● **Your task**
Read the listing below. Then repeat it exactly.

Segment Open

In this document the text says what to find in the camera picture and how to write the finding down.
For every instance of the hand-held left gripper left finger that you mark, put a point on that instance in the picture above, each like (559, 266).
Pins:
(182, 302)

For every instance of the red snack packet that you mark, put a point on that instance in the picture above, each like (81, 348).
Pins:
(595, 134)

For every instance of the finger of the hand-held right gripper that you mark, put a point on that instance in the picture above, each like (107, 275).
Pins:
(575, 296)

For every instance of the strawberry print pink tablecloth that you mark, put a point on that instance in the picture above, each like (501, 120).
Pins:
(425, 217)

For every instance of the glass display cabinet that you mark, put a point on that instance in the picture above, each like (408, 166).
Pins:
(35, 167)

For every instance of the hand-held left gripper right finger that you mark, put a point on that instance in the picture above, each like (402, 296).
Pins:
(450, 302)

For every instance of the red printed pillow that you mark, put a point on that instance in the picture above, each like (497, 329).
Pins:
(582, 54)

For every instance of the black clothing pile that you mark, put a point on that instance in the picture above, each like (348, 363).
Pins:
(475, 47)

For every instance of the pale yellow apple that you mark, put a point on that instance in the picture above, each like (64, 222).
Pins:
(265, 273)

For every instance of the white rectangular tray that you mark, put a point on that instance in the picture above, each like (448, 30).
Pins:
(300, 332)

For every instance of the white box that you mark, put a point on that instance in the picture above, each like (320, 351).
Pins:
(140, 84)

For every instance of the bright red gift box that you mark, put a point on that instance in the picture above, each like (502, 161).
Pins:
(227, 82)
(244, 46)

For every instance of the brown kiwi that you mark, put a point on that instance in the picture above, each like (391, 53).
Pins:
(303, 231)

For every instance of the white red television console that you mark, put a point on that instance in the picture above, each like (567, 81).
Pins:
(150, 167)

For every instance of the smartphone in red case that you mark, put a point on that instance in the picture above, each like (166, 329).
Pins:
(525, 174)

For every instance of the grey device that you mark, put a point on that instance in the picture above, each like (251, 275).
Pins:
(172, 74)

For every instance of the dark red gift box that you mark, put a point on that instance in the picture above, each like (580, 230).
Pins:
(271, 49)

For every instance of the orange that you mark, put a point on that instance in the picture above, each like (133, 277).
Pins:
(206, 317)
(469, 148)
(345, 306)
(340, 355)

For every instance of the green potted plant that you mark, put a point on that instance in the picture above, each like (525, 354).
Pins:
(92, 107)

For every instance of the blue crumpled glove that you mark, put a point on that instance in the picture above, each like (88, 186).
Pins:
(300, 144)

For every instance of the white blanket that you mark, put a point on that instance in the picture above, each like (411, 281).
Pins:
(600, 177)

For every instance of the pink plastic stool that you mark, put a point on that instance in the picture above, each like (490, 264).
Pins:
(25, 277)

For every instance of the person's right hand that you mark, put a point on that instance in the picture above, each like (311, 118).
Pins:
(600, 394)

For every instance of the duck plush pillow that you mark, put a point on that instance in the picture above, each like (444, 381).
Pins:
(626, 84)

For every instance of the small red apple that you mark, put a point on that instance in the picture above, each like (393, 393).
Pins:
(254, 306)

Segment Closed

● **Exercise result**
In this document the text says what to find in the camera picture and how to write the finding down.
For every instance of the hand-held left gripper left finger that you mark, put a point on that instance in the picture above, each like (559, 266).
Pins:
(182, 302)

For every instance of the red snack packet that you mark, put a point on that instance in the picture above, each like (81, 348).
Pins:
(595, 134)

For every instance of the finger of the hand-held right gripper that you mark, put a point on that instance in the picture above, each like (107, 275).
Pins:
(575, 296)

For every instance of the strawberry print pink tablecloth that you mark, put a point on that instance in the picture above, each like (501, 120).
Pins:
(425, 217)

For every instance of the glass display cabinet that you mark, put a point on that instance in the picture above, each like (408, 166).
Pins:
(35, 167)

For every instance of the hand-held left gripper right finger that you mark, put a point on that instance in the picture above, each like (402, 296).
Pins:
(450, 302)

For every instance of the red printed pillow that you mark, put a point on that instance in the picture above, each like (497, 329).
Pins:
(582, 54)

For every instance of the black clothing pile that you mark, put a point on that instance in the picture above, each like (348, 363).
Pins:
(475, 47)

For every instance of the pale yellow apple that you mark, put a point on that instance in the picture above, each like (64, 222).
Pins:
(265, 273)

For every instance of the white rectangular tray that you mark, put a point on that instance in the picture above, each like (448, 30).
Pins:
(300, 332)

For every instance of the white box that you mark, put a point on that instance in the picture above, each like (320, 351).
Pins:
(140, 84)

For every instance of the bright red gift box that you mark, put a point on that instance in the picture above, each like (502, 161).
Pins:
(227, 82)
(244, 46)

For every instance of the brown kiwi that you mark, put a point on that instance in the picture above, each like (391, 53).
Pins:
(303, 231)

For every instance of the white red television console that you mark, put a point on that instance in the picture above, each like (567, 81).
Pins:
(150, 167)

For every instance of the smartphone in red case that you mark, put a point on that instance in the picture above, each like (166, 329).
Pins:
(525, 174)

For every instance of the grey device that you mark, put a point on that instance in the picture above, each like (251, 275).
Pins:
(172, 74)

For every instance of the dark red gift box that you mark, put a point on that instance in the picture above, each like (580, 230).
Pins:
(271, 49)

For every instance of the orange that you mark, put a point on that instance in the picture above, each like (133, 277).
Pins:
(206, 317)
(469, 148)
(345, 306)
(340, 355)

For every instance of the green potted plant that you mark, put a point on that instance in the picture above, each like (525, 354).
Pins:
(92, 107)

For every instance of the blue crumpled glove that you mark, put a point on that instance in the picture above, each like (88, 186).
Pins:
(300, 144)

For every instance of the white blanket that you mark, put a point on that instance in the picture above, each like (411, 281).
Pins:
(600, 177)

For every instance of the pink plastic stool that you mark, put a point on that instance in the picture above, each like (490, 264).
Pins:
(25, 277)

For every instance of the person's right hand that you mark, put a point on that instance in the picture above, each like (311, 118).
Pins:
(600, 394)

For every instance of the duck plush pillow that you mark, put a point on that instance in the picture above, each like (444, 381).
Pins:
(626, 84)

For every instance of the small red apple that you mark, put a point on that instance in the picture above, each like (393, 393).
Pins:
(254, 306)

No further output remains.